CHAPTER FIFTEEN

Charlie struggled to pick an emotion to feel.

There were just too many, all vying for her attention. The burn on her collarbone screamed with every move of her fingers interlaced behind her head, but no amount of pain could keep her from taking her gaze off Granger.

He’d come for her.

After everything she’d said—everything she’d done—to protect him, he’d once again risked his life in favor of saving hers. A sob shook through her at the thought but cut short as dirt from the ceiling rained down in handfuls.

“You pull that trigger, and it’s the last thing you’ll ever do, Erin.” Granger was slowly closing the distance between them. There was nowhere for them to go. This place was about to cave in, and the three of them would be buried if they didn’t leave now.

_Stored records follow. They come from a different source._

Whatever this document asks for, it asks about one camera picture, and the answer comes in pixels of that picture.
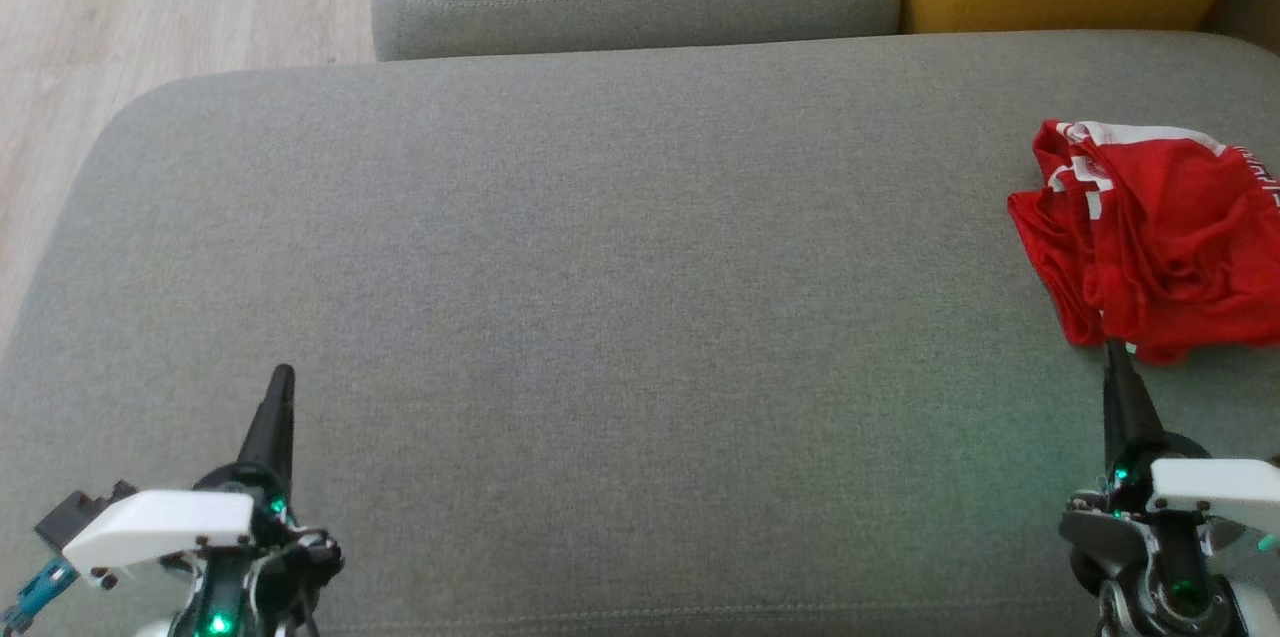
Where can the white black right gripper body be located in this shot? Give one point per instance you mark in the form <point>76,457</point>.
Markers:
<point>1220,492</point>

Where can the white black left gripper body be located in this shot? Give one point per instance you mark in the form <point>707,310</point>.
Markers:
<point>160,527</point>

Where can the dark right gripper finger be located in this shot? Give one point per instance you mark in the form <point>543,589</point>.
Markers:
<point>1113,417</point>
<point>1143,427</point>

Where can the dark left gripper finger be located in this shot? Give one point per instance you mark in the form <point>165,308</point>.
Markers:
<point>286,442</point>
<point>262,442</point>

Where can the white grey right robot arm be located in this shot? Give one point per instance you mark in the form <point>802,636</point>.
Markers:
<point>1150,577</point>

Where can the grey fabric ottoman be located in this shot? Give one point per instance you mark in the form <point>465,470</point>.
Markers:
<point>600,317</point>

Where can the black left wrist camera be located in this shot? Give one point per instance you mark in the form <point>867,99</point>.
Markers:
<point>80,512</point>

“Funny. I was about to tell you one more step and I’ll pull the trigger.” Erin pulled back on the weapon’s slide and loaded a round into the chamber. “My father raised me to be the best, Agent Morais. Do you really think you can cross this room before Charlie dies?”

The barrel of Erin’s weapon scratched against her scalp, and Charlie closed her eyes to clear her head. Instead, her mind forced her to face a black pool of ifs and whys. “Erin, please. You can still walk away from this. I know you’re scared. I was too when I first got out from underneath Dad’s control, but you can do this. We just have to—”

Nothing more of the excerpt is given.